- **WORK ORDER**
Go through the data below and copy it exactly, skipping every picture.

◆ ◆ ◆ ◆ ◆ ◆ ◆

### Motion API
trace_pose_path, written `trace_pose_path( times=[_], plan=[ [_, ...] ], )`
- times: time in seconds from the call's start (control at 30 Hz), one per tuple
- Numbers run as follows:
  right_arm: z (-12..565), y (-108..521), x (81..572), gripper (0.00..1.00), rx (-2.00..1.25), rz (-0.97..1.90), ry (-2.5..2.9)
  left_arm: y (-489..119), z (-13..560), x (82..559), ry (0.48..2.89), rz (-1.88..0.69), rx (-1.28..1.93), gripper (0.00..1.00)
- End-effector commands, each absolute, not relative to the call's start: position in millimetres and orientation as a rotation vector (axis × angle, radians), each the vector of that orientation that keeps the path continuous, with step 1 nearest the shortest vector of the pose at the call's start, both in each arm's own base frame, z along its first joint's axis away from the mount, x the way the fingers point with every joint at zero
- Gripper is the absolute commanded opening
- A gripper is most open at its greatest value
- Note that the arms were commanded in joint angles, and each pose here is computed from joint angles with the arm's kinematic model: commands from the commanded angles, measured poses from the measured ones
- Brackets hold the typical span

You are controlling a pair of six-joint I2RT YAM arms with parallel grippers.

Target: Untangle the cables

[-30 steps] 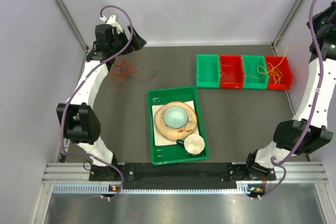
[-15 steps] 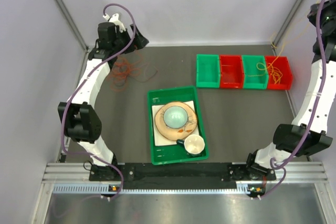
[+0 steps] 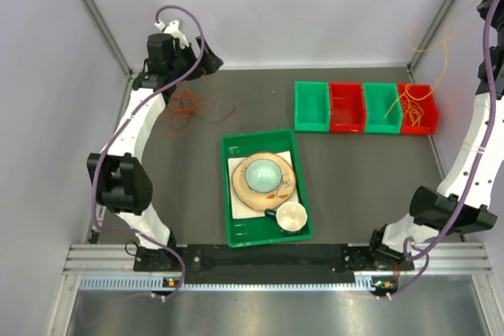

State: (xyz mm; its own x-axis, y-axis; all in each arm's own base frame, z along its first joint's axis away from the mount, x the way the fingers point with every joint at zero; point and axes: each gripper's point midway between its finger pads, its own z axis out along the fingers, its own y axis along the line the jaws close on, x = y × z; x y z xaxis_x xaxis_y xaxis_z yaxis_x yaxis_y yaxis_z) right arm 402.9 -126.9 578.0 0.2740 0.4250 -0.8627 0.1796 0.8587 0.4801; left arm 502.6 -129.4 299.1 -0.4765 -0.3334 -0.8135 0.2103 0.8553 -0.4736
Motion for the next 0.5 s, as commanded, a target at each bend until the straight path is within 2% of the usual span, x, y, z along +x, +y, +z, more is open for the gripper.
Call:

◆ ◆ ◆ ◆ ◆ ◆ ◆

- **RESPONSE BOX**
### Motion API
trace_pose_path, written `trace_pose_path( times=[_], plan=[ [_, ...] ], )`
- times: time in seconds from the call's start (control at 30 Hz), one per tuple
- Numbers run as follows:
  right_arm: z (-12..565), y (-108..521), x (81..572), gripper (0.00..1.00), rx (-2.00..1.25), rz (-0.97..1.90), ry (-2.5..2.9)
  left_arm: y (-489..119), z (-13..560), x (82..559), ry (0.48..2.89), rz (-1.88..0.69), rx (-1.28..1.93), gripper (0.00..1.00)
- End-effector commands, each absolute, not relative to the call's start: position in millimetres and orientation as a rotation vector (axis × angle, radians), each the vector of that orientation that keeps the path continuous, with step 1 nearest the shortest vector of the pose at the call's start, both in each arm's own base frame, z along its first joint's axis away from the mount, x the way the fingers point with every joint at zero
- Gripper is the absolute commanded opening
- A gripper is most open at its greatest value
- Note that the arms were commanded in joint angles, and each pose here is computed from joint angles with the arm's kinematic model: commands from the commanded angles, measured poses from the measured ones
- Brackets hold the typical span

You are controlling a pair of six-joint I2RT YAM arms with parallel grippers.

Target: Untangle the cables

[-30 steps] 
[-15 steps] 
[+0 steps] 

State: (xyz mm; its own x-axis, y-axis; all in each arm's own base frame, z along its first joint's axis away from the mount, x the way the fingers point with every joint at zero; point and axes: each gripper's point midway between its finger pads, its own z axis out along the fingers, its own y axis along the line the jaws close on, x = y × z; x y z xaxis_x xaxis_y xaxis_z yaxis_x yaxis_y yaxis_z) right arm 402.9 -126.9 578.0 0.2740 0.4250 -0.8627 0.1796 0.8587 0.4801; left arm 502.6 -129.4 299.1 -0.4765 -0.3334 -0.8135 0.2103 0.8553 -0.4736
Motion for the next 0.5 s, as commanded, a target at each bend until the straight path is within 2% of the usual span, x, y, z along +x, +y, +z, more is open for the gripper.
Call:

There's no more to the answer.